WHAT IS NEEDED → How many lines in the material below contain the word "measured"? Write only the number.

DATASET SECTION →
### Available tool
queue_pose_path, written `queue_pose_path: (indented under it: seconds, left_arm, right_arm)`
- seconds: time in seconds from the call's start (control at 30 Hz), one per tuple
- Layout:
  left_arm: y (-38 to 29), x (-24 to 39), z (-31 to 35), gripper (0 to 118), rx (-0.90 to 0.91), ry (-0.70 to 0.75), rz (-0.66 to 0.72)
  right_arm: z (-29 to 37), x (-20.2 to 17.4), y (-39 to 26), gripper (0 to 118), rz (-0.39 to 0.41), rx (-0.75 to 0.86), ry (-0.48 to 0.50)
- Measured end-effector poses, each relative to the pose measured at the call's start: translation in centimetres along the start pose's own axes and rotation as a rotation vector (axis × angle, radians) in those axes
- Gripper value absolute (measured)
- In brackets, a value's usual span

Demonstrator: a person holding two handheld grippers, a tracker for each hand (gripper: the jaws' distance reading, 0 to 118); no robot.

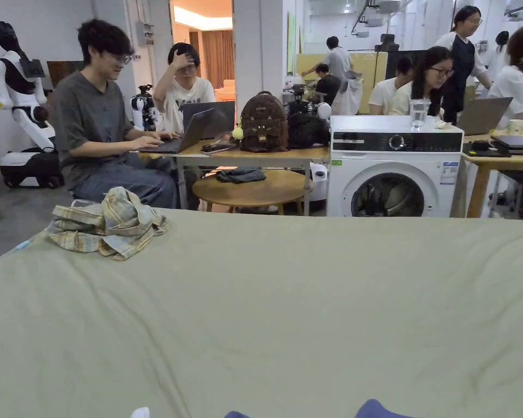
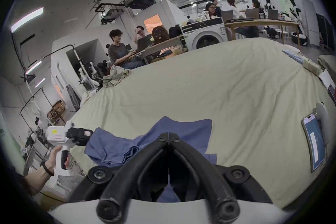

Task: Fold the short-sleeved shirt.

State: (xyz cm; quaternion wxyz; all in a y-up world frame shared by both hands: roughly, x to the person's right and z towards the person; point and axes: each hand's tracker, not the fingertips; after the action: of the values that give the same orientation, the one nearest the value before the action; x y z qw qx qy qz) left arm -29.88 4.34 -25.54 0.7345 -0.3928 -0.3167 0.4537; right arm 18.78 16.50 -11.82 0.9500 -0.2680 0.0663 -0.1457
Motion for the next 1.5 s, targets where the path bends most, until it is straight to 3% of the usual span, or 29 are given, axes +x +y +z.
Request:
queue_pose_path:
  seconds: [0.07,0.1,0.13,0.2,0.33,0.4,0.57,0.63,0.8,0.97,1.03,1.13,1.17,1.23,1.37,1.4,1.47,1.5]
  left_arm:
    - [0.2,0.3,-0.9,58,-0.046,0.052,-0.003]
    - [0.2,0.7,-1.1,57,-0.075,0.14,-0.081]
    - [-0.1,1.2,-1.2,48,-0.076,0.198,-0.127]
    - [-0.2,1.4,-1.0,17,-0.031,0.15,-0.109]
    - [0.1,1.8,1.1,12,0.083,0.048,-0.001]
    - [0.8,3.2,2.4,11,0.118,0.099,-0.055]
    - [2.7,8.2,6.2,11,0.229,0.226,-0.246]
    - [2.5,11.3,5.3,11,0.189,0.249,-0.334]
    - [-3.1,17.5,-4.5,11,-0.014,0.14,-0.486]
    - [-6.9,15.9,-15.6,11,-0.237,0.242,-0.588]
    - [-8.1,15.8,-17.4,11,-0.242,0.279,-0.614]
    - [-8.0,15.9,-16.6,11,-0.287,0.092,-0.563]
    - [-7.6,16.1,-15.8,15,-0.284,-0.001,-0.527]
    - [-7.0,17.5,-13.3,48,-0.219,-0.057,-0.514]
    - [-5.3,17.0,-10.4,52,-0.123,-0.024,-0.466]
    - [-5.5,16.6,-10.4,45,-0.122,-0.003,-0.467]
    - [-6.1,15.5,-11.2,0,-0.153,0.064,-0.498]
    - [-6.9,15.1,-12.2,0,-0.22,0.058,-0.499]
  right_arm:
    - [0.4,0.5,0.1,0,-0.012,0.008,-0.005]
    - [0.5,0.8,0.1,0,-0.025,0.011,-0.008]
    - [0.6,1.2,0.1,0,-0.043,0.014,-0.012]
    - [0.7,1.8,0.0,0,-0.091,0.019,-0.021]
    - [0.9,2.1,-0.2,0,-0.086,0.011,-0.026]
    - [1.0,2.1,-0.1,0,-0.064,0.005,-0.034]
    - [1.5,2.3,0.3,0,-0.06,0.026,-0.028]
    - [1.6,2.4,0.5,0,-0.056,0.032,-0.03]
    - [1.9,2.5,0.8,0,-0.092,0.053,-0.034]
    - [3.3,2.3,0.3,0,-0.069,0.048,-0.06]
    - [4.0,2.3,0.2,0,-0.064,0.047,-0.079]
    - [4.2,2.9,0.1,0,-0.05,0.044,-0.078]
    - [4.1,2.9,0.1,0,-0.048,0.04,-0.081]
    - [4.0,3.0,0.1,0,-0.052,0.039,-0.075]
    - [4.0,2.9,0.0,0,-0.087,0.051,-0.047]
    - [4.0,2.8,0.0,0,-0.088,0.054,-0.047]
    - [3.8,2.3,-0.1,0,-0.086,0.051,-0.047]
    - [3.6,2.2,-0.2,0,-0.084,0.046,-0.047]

ANSWER FOR THIS EXERCISE → 2